Serang, lpmsigma.com – Menginjak 100 hari setelah dilantiknya kepengurusan, kinerja Dewan Eksekutif Mahasiswa (Dema) dan Senat Mahasiswa (Sema) tingkat universitas tuai beberapa kritikan.
Menurut Jodi selaku ketua koordinator umum KMS 30, Undang-undang Keluarga Besar Mahasiswa (UU-KBM) yang sampai saat ini belum terbentuk dan beberapa tahun terakhir dalam pembentukannya selalu dibuat dadakan, menyebabkan chaos dalam Organisasi Mahasiswa (Ormawa) yang ada di kampus.

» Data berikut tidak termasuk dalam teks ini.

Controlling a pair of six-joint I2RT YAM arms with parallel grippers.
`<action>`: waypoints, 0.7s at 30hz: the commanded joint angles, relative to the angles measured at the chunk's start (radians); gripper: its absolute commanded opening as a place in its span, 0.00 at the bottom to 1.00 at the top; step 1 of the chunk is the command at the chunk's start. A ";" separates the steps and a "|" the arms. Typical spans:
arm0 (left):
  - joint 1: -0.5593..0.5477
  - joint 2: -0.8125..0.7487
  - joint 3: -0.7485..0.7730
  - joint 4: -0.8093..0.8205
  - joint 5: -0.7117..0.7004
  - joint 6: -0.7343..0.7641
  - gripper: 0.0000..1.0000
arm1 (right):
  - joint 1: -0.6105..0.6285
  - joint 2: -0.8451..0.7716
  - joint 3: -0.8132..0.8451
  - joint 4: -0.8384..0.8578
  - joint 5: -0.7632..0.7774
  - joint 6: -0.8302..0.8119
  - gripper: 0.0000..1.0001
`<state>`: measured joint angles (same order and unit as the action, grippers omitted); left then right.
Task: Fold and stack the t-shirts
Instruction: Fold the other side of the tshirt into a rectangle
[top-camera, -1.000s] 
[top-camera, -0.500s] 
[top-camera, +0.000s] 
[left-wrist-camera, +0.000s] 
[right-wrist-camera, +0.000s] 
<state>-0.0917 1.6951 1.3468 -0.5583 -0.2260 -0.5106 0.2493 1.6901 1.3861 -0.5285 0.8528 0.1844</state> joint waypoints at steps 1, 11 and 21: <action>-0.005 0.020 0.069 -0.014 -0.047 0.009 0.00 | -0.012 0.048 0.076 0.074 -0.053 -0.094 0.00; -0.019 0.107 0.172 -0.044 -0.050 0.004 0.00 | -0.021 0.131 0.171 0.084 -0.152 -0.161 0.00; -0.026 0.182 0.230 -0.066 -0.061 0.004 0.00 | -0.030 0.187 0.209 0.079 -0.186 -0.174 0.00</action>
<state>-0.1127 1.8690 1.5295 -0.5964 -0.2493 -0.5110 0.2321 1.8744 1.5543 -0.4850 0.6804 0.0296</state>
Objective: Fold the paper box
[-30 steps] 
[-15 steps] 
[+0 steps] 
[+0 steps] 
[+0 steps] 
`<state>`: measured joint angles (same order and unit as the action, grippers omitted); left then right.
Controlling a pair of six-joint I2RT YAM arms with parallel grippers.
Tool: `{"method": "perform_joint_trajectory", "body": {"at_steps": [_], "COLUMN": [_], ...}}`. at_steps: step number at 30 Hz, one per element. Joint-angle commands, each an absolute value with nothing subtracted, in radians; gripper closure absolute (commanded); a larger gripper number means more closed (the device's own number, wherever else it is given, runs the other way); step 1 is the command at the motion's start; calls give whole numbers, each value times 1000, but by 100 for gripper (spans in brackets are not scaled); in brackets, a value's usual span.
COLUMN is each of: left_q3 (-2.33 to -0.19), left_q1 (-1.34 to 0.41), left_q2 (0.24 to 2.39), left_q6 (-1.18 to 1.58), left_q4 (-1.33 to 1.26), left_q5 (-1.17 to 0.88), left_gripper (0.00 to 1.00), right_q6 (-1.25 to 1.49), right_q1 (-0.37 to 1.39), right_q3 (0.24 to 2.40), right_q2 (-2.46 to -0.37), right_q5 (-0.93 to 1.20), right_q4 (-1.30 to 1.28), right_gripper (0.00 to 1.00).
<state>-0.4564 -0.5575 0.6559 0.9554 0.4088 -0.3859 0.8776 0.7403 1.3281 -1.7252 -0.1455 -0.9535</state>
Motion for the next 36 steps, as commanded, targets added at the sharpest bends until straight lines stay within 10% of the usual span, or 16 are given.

“Pembentukan undang-undang ini harus sesuai dengan kebutuhan mahasiswa, dan hal ini juga menjadi evaluasi bagi kita semua kenapa UU-KBM dari 2 tahun lalu dibentuk secara dadakan dan menimbulkan konflik. Maka dari itu ada baiknya kalau UU-KBM segera dibuat agar tidak menimbulkan tanda tanya bagi mahasiswa,” katanya dalam diskusi yang diadakan oleh UKM SiGMA, Rabu (4/8).

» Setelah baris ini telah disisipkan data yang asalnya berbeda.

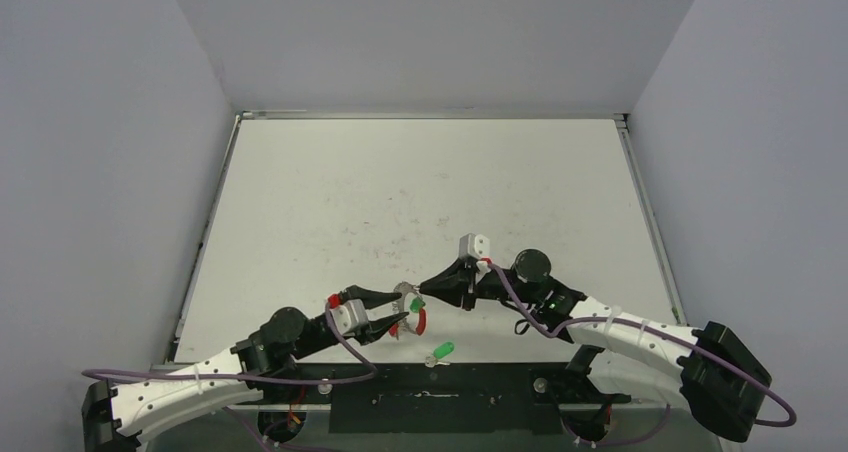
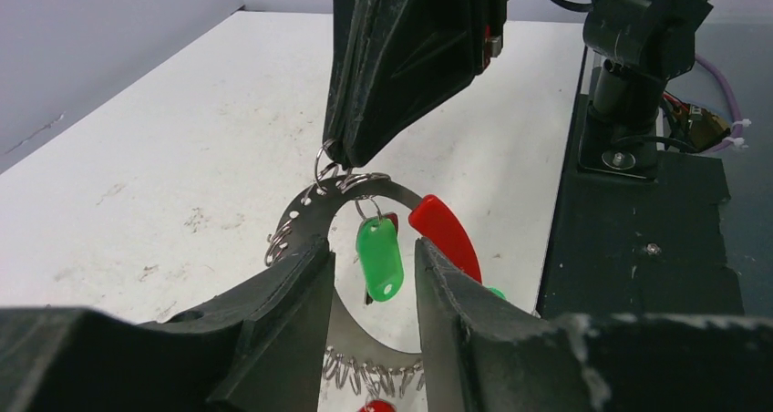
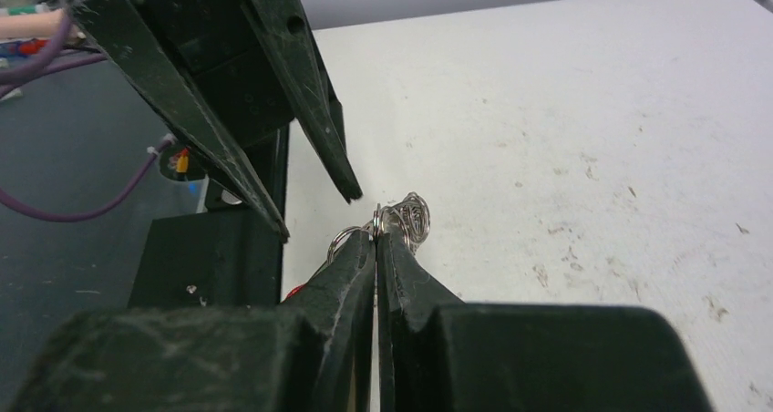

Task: Put the keys on the keyring

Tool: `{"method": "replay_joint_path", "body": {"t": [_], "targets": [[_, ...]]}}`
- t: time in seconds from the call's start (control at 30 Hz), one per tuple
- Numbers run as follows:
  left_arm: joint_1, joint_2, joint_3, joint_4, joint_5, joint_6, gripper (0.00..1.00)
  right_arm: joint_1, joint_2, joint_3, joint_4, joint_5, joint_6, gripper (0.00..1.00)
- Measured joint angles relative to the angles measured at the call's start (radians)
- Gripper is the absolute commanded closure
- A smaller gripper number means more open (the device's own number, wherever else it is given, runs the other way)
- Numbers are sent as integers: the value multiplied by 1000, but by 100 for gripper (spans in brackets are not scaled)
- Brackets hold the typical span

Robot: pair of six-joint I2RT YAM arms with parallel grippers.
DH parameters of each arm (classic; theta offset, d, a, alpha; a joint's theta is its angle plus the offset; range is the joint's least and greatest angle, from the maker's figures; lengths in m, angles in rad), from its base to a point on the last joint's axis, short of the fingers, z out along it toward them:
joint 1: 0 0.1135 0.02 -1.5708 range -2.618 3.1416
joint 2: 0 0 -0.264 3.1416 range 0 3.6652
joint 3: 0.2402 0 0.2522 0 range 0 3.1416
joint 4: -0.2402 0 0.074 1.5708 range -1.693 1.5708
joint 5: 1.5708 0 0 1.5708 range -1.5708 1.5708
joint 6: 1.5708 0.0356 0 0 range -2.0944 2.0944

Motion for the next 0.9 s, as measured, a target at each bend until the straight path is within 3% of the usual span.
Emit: {"method": "replay_joint_path", "body": {"t": [0.2, 0.4, 0.7, 0.9], "targets": [[0, -34, 50, -120, -68, -35, 58, -1, -27, 8, -170, 121, -39, 100], [0, 48, 55, -137, -114, -71, 57, -17, 8, -99, -119, 211, -5, 100], [0, 291, 70, -99, -124, -84, 60, -19, 86, -111, -135, 159, -100, 100], [0, 351, 81, -36, -110, -82, 64, -19, 86, -91, -127, 40, -149, 100]]}}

Menanggapi hal tersebut, Qaulan Syadida seorang aktivis perempuan provinsi Banten mengatakan perihal masih kurang kuatnya penyadaran tentang kekerasan seksual di kampus.

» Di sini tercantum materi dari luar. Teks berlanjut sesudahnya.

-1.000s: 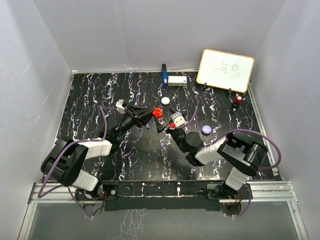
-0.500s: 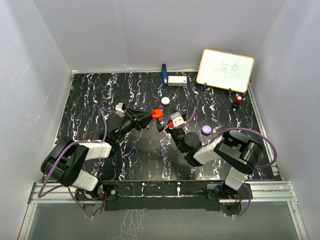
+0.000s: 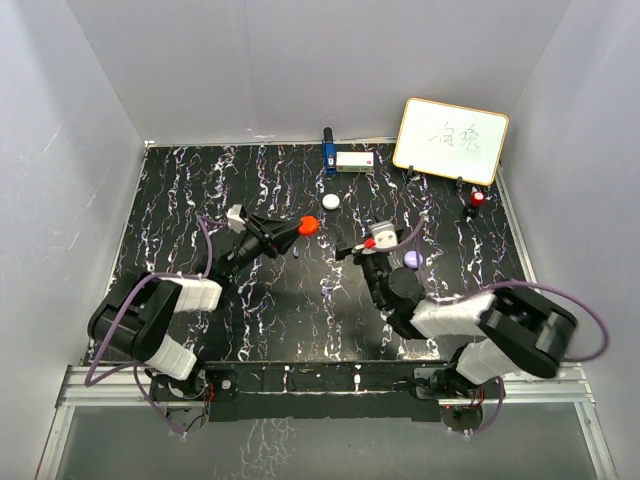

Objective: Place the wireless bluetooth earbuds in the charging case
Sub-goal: Close the charging case, then place the charging case at the center of the board, then move the charging case to the center of the board, then pick up the charging case at the center of the board.

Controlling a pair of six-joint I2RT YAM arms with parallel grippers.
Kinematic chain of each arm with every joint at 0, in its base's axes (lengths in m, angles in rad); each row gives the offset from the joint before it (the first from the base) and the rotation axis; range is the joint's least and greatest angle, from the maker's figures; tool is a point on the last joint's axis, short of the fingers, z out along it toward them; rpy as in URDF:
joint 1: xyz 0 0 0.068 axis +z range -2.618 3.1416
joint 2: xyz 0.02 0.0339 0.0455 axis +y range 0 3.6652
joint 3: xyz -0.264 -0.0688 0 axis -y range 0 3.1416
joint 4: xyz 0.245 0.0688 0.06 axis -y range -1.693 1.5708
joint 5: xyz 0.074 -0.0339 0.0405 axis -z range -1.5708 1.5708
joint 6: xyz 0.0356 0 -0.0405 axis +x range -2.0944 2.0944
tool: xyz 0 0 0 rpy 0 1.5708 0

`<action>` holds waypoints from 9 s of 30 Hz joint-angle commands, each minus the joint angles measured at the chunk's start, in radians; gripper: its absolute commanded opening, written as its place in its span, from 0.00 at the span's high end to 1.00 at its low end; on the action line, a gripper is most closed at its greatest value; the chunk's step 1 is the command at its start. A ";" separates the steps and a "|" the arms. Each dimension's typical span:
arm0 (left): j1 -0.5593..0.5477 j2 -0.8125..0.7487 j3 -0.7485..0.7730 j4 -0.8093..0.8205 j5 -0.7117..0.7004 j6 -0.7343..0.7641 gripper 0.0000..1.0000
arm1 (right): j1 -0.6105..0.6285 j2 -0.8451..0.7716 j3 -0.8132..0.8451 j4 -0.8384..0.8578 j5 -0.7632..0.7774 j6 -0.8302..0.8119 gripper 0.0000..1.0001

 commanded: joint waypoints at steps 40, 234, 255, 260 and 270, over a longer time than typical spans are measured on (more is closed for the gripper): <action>0.285 0.592 0.653 -0.606 0.070 0.619 0.55 | -0.352 -0.289 0.408 -1.498 -0.145 0.695 0.01; -0.202 0.369 0.527 -0.914 -0.182 1.884 0.30 | -0.481 -0.228 0.374 -1.390 -0.565 0.794 0.14; -0.218 0.237 0.488 -0.888 -0.145 1.842 0.78 | -0.490 -0.181 0.349 -1.309 -0.716 0.841 0.18; -0.235 0.097 0.433 -0.813 -0.100 1.774 0.96 | -0.497 -0.170 0.328 -1.237 -0.832 0.879 0.24; -0.268 0.021 0.414 -0.757 -0.080 1.686 1.00 | -0.501 -0.162 0.253 -1.065 -1.013 0.986 0.37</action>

“Kita semua harus mengawal kinerja-kinerja Dema-U dan Sema-U terkait upaya apa saja yang telah dilakukan. Contohnya seperti ruang bebas literasi seksual, sudah sampai mana dan apakah ini hanya menjadi program kerja untuk memenuhi formalitas semata atau memang serius mengolah kasus kekerasan seksual yang ada di kampus,” ucapnya.
Selain itu, ketua Forum Silaturahmi Umum (FSU), Kopling menjelaskan bahwa ketua dan wakil ketua Dema-U tidak mampu mengkoordinir kinerjanya dengan baik, sehingga segala tuntutan dan aspirasi yang datang dari para mahasiswa hanya dilakukan oleh mereka berdua.
“Jadi problematika utamanya adalah ketua Dema-U dan wakilnya tidak mampu mengkoordinir kinerjanya, sehingga hanya mereka berdua yang melakukan dan mengerjakan apa-apa yang datang dari mahasiswa. Maka dari itu penting juga untuk kita supaya bisa menjadi mitra kritiknya Dema-U, agar Dema-U tetap memiliki semangat untuk menjalankan program kerjanya dan melakukan hal-hal yang harusnya mereka lakukan,” ujar Kopling.